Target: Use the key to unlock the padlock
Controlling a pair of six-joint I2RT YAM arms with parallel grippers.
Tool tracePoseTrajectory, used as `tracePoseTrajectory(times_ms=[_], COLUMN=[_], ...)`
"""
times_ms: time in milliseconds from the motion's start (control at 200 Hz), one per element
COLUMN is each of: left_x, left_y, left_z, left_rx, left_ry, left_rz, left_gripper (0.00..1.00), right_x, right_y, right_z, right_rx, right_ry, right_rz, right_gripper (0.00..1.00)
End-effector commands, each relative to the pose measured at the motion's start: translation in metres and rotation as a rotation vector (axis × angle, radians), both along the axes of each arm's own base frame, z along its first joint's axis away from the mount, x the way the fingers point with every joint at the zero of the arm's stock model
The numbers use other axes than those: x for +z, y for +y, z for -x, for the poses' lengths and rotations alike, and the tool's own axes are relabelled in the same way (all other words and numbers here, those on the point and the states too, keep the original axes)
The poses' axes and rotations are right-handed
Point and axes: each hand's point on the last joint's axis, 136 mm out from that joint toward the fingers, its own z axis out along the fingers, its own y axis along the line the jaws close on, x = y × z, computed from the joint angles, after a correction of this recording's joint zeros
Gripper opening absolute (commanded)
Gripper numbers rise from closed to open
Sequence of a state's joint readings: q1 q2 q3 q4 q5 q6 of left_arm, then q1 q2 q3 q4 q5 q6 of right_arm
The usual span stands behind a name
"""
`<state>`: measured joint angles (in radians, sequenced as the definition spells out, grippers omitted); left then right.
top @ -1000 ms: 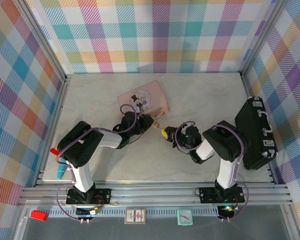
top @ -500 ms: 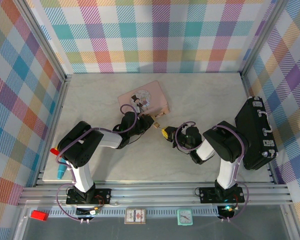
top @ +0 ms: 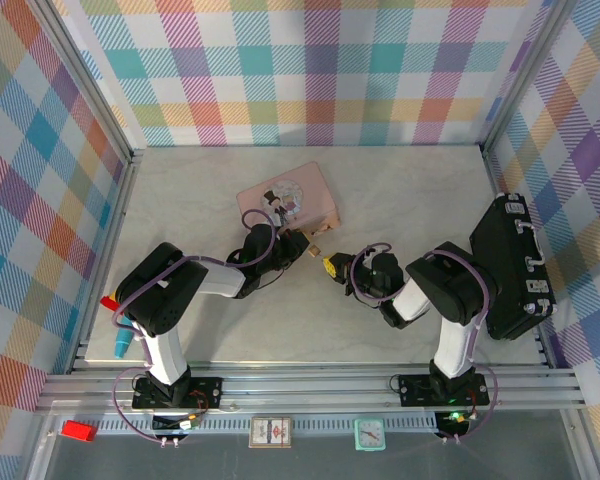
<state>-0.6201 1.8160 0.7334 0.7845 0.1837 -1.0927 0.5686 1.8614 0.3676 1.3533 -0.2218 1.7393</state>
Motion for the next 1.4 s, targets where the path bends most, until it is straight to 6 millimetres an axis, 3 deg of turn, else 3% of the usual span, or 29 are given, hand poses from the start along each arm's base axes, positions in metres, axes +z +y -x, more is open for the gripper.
tracePoseTrajectory(times_ms=[0,505,980,1400], left_x=[0.011,0.033,0.039,0.042], left_y=[-0.026,-0.03,-0.029,-0.037], left_z=[0.026,0.032,0.043,0.052], left_rx=[-0.09,-0.1,-0.128,-0.161], left_ry=[0.099,0.079,0.07,0.065], left_rz=[0.114,0.143,0.14,0.112], left_gripper=[0.0,0.0,0.0,0.0], right_x=[0.021,0.047,0.009,0.022], right_y=[0.006,0.021,-0.004,0.012], right_z=[-0.01,-0.014,-0.018,-0.022], right_rx=[0.004,0.074,0.048,0.113], right_ry=[-0.076,-0.171,-0.106,-0.148], right_rz=[-0.04,-0.061,0.011,0.011], right_gripper=[0.0,0.0,0.0,0.0])
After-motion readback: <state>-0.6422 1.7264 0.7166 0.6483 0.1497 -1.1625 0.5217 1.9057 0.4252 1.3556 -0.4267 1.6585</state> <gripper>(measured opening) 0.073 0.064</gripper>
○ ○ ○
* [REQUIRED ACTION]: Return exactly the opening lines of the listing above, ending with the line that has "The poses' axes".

* [OUTPUT]:
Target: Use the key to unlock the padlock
Controlling a pair of six-joint I2RT YAM arms with parallel grippers.
Tool tracePoseTrajectory, used as `tracePoseTrajectory(times_ms=[_], COLUMN=[_], ...)`
"""
times_ms: time in milliseconds from the motion's start (control at 200 Hz), one per element
COLUMN is each of: left_x, left_y, left_z, left_rx, left_ry, left_rz, left_gripper (0.00..1.00), right_x, right_y, right_z, right_rx, right_ry, right_rz, right_gripper (0.00..1.00)
End-effector commands, each relative to the pose measured at the motion's start: translation in metres and rotation as a rotation vector (axis × angle, radians), both along the axes of each arm's own base frame, z along its first joint's axis away from the mount, x the way the fingers point with every joint at the zero of the arm's stock model
The numbers use other axes than those: x for +z, y for +y, z for -x, for the poses' lengths and rotations alike, and the tool's own axes are relabelled in the same way (all other words and numbers here, those on the point and the states too, keep the original axes)
The poses' axes and rotations are right-handed

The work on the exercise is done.